31 maja

Dziennik śmierci

 

     Book Morning! Rzutem na taśmę, ostatniego dnia maja opowiem Wam o książce ze zdjęcia! Zapraszam dalej!     


     Korzystając z wolnego mam w planach zasypać Was zaległymi recenzjami, bo jakoś ostatnio się tak ułożyło, że więcej czytałam niż pisałam. Na dobry początek dnia o "Dzienniku śmierci" Cartera Wam opowiem :)

     Znacie tego Autora? Pewnie jeśli tak, to wiecie, że pisze krwiście i brutalnie. Czy tym razem również tak jest? Już Wam mówię!

     Zaczniemy od tego, o czym ta książka jest, a przede wszystkim jest to tom jedenasty i przypuszczam, że nic się nie stanie jeśli ktoś będzie czytać w losowej kolejności, ale jak to z seriami, lepiej jednak lecieć według numeracji :)

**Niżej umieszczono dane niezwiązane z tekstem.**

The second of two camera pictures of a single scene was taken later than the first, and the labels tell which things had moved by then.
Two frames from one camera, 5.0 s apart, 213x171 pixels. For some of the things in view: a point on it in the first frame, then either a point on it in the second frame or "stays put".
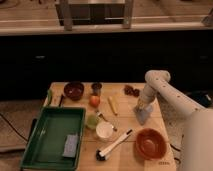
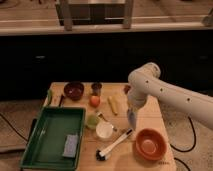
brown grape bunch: (128, 89) stays put
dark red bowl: (73, 90) stays put
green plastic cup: (92, 121) stays put
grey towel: (142, 113) to (132, 120)
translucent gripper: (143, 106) to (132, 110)
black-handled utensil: (60, 100) stays put
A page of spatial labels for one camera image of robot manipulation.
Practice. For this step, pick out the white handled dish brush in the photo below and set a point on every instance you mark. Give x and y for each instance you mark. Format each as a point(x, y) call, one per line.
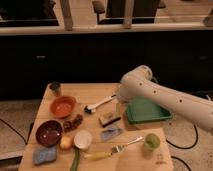
point(92, 108)

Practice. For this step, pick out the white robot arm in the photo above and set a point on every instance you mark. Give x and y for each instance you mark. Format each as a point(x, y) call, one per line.
point(137, 82)

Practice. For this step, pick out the white paper cup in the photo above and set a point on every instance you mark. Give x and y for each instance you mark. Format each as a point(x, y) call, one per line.
point(83, 139)

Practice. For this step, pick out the green cup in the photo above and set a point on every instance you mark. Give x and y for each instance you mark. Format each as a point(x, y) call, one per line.
point(152, 142)

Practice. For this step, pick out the tan scrub block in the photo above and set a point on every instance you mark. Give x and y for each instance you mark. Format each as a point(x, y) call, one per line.
point(108, 118)

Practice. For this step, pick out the green plastic tray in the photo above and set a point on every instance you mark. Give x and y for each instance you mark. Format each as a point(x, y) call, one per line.
point(140, 110)

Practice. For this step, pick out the blue grey cloth piece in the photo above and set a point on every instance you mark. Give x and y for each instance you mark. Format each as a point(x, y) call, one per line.
point(110, 133)

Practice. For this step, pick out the orange bowl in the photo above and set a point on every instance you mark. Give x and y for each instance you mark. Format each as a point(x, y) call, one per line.
point(62, 106)

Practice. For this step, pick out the brown dried fruit cluster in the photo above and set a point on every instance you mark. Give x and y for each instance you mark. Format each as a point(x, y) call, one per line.
point(71, 125)

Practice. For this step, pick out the yellow onion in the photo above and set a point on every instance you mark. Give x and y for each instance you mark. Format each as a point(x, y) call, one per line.
point(66, 142)

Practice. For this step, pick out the dark red bowl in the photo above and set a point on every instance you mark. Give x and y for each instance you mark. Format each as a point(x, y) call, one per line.
point(49, 133)

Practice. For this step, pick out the green vegetable stalk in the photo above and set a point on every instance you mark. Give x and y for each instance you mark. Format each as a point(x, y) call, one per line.
point(75, 162)

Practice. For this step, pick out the blue sponge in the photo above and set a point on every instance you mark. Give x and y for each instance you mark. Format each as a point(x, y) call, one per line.
point(44, 155)

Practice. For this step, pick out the yellow handled fork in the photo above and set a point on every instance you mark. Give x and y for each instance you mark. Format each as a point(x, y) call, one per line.
point(113, 150)

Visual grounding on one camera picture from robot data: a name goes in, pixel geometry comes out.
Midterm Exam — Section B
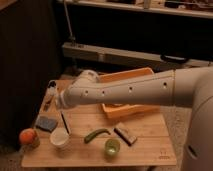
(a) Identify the green cucumber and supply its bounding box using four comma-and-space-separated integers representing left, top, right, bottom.
84, 129, 111, 144

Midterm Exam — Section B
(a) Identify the blue sponge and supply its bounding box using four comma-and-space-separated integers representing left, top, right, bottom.
35, 116, 58, 132

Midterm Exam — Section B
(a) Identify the dark wooden spatula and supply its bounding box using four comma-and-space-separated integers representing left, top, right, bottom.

     Wyobraźcie sobie złodzieja, który jest w stanie każdemu przechodniowi, osobie, która siedzi sobie w kawiarni czy chodzi po sklepie, ukraść portfel, telefon, aktówkę i pewnego dnia, w tym przypadku, nasza główna bohaterka chciała zrobić coś dobrego. Złodziejka plus dobry uczynek? Przecież niekoniecznie definiuje ją to, co robi, prawda? I te kradzieże postanawia wykorzystać, aby pozbawić pewnego mężczyznę jego teczki, gdyż ten jest zwyczajnie obrzydliwym typem, który okropnie odnosi się do starszej osoby. Myślę, że wiele osób by zareagowało, wiele pewnie nie, ale Angela postanowiła gnojka ukarać. Niestety, nie spodziewała się tego, co znajdzie w aktówce, a był to notatnik i to nie byle jaki... już się domyślacie? Tytuł ma tu znaczenie!

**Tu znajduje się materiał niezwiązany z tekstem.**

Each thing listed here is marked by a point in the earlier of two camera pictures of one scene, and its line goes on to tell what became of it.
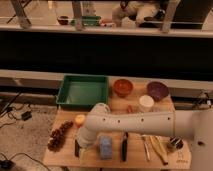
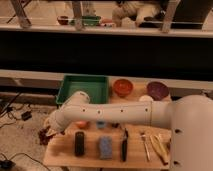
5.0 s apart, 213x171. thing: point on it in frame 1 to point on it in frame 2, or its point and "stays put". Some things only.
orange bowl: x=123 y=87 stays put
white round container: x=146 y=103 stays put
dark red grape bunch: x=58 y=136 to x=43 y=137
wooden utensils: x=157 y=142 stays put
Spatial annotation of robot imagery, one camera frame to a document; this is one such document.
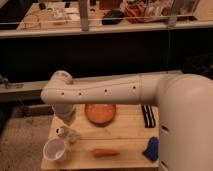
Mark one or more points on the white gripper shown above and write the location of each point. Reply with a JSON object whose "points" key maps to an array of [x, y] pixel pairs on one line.
{"points": [[65, 112]]}

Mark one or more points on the clear plastic bottle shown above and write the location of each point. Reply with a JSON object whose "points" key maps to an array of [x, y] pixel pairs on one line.
{"points": [[67, 134]]}

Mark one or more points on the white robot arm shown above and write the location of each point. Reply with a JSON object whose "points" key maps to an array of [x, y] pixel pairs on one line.
{"points": [[184, 102]]}

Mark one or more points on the orange bowl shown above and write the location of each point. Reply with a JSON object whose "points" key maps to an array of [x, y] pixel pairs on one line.
{"points": [[100, 113]]}

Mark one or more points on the white plastic cup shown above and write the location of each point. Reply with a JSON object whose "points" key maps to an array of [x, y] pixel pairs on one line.
{"points": [[54, 150]]}

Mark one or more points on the orange carrot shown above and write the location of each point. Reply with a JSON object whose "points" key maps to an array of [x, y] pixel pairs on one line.
{"points": [[104, 152]]}

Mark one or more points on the wooden table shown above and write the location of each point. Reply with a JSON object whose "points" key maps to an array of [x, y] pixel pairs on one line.
{"points": [[126, 134]]}

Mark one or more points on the black and white striped object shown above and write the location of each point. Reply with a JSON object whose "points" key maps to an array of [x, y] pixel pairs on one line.
{"points": [[148, 115]]}

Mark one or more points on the blue cloth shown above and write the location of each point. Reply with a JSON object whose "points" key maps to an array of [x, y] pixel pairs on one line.
{"points": [[151, 151]]}

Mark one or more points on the black bag on shelf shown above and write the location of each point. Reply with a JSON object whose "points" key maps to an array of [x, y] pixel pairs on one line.
{"points": [[112, 17]]}

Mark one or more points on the grey metal rail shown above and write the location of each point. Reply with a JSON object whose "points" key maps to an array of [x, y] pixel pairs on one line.
{"points": [[20, 90]]}

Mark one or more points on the grey vertical post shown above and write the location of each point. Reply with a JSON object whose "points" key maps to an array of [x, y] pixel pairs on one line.
{"points": [[83, 10]]}

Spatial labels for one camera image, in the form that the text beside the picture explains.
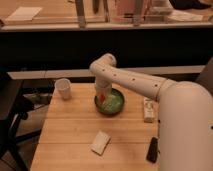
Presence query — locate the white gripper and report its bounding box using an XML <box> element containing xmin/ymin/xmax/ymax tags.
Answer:
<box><xmin>95</xmin><ymin>85</ymin><xmax>112</xmax><ymax>100</ymax></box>

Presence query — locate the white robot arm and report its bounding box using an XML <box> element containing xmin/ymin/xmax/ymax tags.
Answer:
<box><xmin>90</xmin><ymin>53</ymin><xmax>213</xmax><ymax>171</ymax></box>

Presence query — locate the green ceramic bowl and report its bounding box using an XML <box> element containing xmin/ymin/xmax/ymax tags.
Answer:
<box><xmin>94</xmin><ymin>88</ymin><xmax>125</xmax><ymax>116</ymax></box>

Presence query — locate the white paper cup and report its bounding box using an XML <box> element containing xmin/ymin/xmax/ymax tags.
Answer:
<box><xmin>55</xmin><ymin>78</ymin><xmax>71</xmax><ymax>100</ymax></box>

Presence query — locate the small white box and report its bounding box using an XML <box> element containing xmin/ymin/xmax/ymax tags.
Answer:
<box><xmin>144</xmin><ymin>98</ymin><xmax>154</xmax><ymax>123</ymax></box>

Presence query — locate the white sponge block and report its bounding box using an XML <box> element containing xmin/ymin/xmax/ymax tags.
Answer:
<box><xmin>91</xmin><ymin>131</ymin><xmax>111</xmax><ymax>155</ymax></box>

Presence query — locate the black remote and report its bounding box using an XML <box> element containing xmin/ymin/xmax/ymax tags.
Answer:
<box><xmin>146</xmin><ymin>137</ymin><xmax>158</xmax><ymax>163</ymax></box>

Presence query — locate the black chair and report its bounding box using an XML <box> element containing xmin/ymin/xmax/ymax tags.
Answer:
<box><xmin>0</xmin><ymin>72</ymin><xmax>41</xmax><ymax>171</ymax></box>

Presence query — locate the white paper sheet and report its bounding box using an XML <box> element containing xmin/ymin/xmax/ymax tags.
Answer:
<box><xmin>6</xmin><ymin>6</ymin><xmax>42</xmax><ymax>21</ymax></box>

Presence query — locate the metal post left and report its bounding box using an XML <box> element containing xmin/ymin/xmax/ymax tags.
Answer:
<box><xmin>75</xmin><ymin>0</ymin><xmax>86</xmax><ymax>28</ymax></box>

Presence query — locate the metal post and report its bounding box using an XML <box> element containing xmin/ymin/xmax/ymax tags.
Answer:
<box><xmin>133</xmin><ymin>0</ymin><xmax>143</xmax><ymax>27</ymax></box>
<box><xmin>75</xmin><ymin>0</ymin><xmax>86</xmax><ymax>28</ymax></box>

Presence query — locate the metal post right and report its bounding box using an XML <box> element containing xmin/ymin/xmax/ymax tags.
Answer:
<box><xmin>133</xmin><ymin>0</ymin><xmax>143</xmax><ymax>27</ymax></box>

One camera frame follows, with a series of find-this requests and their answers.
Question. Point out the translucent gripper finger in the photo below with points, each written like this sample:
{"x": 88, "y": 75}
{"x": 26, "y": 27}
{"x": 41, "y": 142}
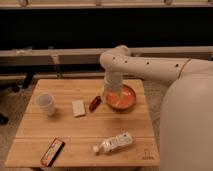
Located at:
{"x": 104, "y": 95}
{"x": 120, "y": 98}

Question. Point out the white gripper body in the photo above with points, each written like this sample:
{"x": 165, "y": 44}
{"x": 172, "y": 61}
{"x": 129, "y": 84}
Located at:
{"x": 113, "y": 81}

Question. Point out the white sponge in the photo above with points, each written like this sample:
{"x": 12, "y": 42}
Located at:
{"x": 78, "y": 108}

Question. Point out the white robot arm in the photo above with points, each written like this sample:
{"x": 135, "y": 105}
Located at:
{"x": 186, "y": 122}

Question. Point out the orange ceramic bowl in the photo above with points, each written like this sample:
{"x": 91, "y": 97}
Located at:
{"x": 128, "y": 101}

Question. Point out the red brown snack bar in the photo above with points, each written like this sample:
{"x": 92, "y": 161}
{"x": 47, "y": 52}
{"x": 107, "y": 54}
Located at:
{"x": 95, "y": 103}

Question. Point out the wooden table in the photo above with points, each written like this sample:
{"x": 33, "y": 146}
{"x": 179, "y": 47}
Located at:
{"x": 37, "y": 130}

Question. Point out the black orange rectangular box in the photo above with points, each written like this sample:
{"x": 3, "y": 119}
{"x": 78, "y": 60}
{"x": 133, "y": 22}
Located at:
{"x": 51, "y": 154}

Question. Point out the grey metal rail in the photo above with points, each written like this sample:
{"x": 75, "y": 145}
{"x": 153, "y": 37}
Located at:
{"x": 91, "y": 56}

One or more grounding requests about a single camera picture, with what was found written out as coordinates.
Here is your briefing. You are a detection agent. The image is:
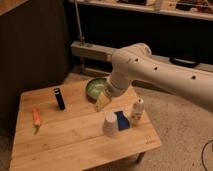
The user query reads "green bowl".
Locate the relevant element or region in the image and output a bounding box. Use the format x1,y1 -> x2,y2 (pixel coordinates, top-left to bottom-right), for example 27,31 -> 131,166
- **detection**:
86,77 -> 106,100

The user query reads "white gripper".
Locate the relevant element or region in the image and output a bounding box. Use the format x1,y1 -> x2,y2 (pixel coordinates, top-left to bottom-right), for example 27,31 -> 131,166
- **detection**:
96,75 -> 130,111

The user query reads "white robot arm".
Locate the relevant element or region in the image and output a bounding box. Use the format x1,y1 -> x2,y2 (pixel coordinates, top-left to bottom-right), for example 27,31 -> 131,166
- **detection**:
96,43 -> 213,113

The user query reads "blue white box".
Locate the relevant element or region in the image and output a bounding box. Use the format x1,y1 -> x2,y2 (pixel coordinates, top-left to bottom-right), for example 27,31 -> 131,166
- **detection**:
116,111 -> 130,130

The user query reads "cluttered shelf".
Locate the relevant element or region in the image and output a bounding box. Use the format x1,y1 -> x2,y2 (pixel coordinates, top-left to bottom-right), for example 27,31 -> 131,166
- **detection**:
68,0 -> 213,21

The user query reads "black cable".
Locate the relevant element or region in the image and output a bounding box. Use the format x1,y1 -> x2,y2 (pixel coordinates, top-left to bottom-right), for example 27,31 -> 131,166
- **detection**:
201,139 -> 213,171

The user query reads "grey case with black handle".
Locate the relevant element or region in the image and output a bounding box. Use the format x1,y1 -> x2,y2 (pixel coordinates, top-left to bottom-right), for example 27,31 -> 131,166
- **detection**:
71,41 -> 213,84

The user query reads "metal pole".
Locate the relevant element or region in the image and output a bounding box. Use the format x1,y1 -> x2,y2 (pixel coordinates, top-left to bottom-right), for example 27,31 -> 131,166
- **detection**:
74,0 -> 85,45

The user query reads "small white bottle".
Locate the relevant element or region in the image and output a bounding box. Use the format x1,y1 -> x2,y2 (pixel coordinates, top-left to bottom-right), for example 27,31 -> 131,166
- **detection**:
131,98 -> 145,125

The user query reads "orange carrot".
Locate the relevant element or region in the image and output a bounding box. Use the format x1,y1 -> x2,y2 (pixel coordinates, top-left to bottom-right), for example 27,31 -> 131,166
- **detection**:
32,108 -> 42,133

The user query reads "black eraser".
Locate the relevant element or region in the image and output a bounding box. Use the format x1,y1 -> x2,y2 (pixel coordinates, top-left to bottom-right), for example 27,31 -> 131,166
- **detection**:
54,88 -> 65,110

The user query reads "wooden table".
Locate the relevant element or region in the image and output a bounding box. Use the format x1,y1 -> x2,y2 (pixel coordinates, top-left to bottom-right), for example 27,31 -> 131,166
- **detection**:
10,81 -> 161,171

     I nic więcej Wam nie powiem, bo sam tytuł kolejnej części przygód Roberta Huntera już daje do myślenia, a tym, którzy lubią Cartera, to absolutnie wystarcza do tego, aby książkę wziąć do ręki i pochłonąć, na raz. Dosłownie na raz. I tak było też ze mną, aczkolwiek gdzieś mi czegoś zabrakło i co ciekawe dopiero od pewnego momentu czytania zaczęłam czuć, że coś jest nie tak, że jak by to było pisane na siłę. Dowiedziałam się w międzyczasie, że Chris podczas tworzenia tej części stracił bardzo bliską mu osobę. Ogromne współczucie i zrozumienie skąd ten lekki chaos się pojawił. A mimo to ta powieść jest świetna i czuć w niej zdecydowanie Cartera. Brutalność, krew, śmierć, ciekawy motyw i Hunter. Cóż, dla mnie to mieszanka wybuchowa, a względem autora poczułam się jeszcze bliżej, bo pisząc dalej pokazał, że również myśli o nas, czytelnikach. Trzymam kciuki, żeby doszedł do siebie, a Wam polecam tę książkę i całą serię jeśli lubicie kryminały, thrillery mocne i niepozwalające o sobie długo zapomnieć. Niech Was pochłonie!

     A Wydawnictwu Sonia Draga bardzo dziękuję za egzemplarz!